Attempts by Democrats to force public opinion into the binary choice of condoning a quid pro quo or impeaching the president was always going to be problematic, given the president’s strong support among rank-and-file Republicans and the GOP’s inherent distrust of Speaker Nancy Pelosi, Intelligence Committee Chairman Adam B. Schiff, and a radical resistance that has pushed for the president’s impeachment since he won in 2016.

Case in point: Even before Trump took office, an article in Vanity Fair described a December 2016 legislative effort by five Democratic senators, including Elizabeth Warren, as “paving the way to impeach Donald Trump.” You have to understand how Republicans see this: A month after Trump’s win, coup planning was already underway.

And lest you think use of the word “coup” is something hysterical Republicans have deployed to whip conservatives into a frenzy, they borrowed it from a card-carrying member of the liberal resistance: attorney Mark Zaid, better known as the whistleblower’s lawyer.
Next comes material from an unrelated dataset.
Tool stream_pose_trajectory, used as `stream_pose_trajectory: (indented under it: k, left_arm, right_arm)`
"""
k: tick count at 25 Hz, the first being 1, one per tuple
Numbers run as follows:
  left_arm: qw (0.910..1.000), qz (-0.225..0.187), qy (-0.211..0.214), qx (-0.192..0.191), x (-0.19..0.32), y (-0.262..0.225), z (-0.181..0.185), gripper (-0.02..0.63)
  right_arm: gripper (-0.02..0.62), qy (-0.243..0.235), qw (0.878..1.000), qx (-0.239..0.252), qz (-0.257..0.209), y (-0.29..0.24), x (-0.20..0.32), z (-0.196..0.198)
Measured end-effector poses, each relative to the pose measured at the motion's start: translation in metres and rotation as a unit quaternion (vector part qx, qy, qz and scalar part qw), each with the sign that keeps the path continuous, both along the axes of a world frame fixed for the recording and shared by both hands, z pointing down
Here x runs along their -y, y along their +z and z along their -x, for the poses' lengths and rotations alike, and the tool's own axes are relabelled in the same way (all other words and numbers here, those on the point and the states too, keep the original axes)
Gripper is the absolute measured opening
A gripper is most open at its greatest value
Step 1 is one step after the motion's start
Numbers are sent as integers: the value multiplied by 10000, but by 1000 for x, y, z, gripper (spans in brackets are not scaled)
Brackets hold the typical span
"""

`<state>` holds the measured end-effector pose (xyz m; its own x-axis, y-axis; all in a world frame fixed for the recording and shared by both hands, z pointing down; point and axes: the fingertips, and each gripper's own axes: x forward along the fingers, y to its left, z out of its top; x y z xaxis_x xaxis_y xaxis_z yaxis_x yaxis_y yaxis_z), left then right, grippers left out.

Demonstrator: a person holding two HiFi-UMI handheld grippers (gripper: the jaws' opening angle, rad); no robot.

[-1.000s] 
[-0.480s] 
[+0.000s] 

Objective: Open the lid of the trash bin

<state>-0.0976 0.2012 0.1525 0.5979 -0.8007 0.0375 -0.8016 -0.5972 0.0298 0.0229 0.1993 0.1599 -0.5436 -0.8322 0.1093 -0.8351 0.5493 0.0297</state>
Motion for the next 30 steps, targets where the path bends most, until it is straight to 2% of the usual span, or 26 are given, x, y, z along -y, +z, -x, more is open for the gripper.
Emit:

In January 2017, Zaid tweeted: “#coup has started. First of many steps. #rebellion. #impeachment will follow ultimately. #lawyers.”

So the attorney for the whistleblower who started this impeachment frenzy (yet will not appear before the Intelligence Committee) predicted a “coup” and “impeachment” almost simultaneously with Trump taking office. You’d have to forgive your average Republican in flyover country for taking Trump’s opposition at its word.

While Trump is likely to beat his impeachment, he and his Republican defenders are in danger of committing perhaps their most egregious offense of all by vengefully refusing to go all-out to defend America's elections and democracy from the most severe cyber-sabotage attacks ever.

That said, the witnesses brought by Democrats to make their case did not resemble the unhinged liberal resistance that has constantly clamored for Trump’s removal. The U.S. government professionals who testified seemed like honest American patriots who didn’t really want to be there. None of them deserved to have their reputations sullied or their national loyalties called into question by the president or anyone else. I am sure they have their own political preferences, but we saw people who mostly stuck to the facts as they knew them.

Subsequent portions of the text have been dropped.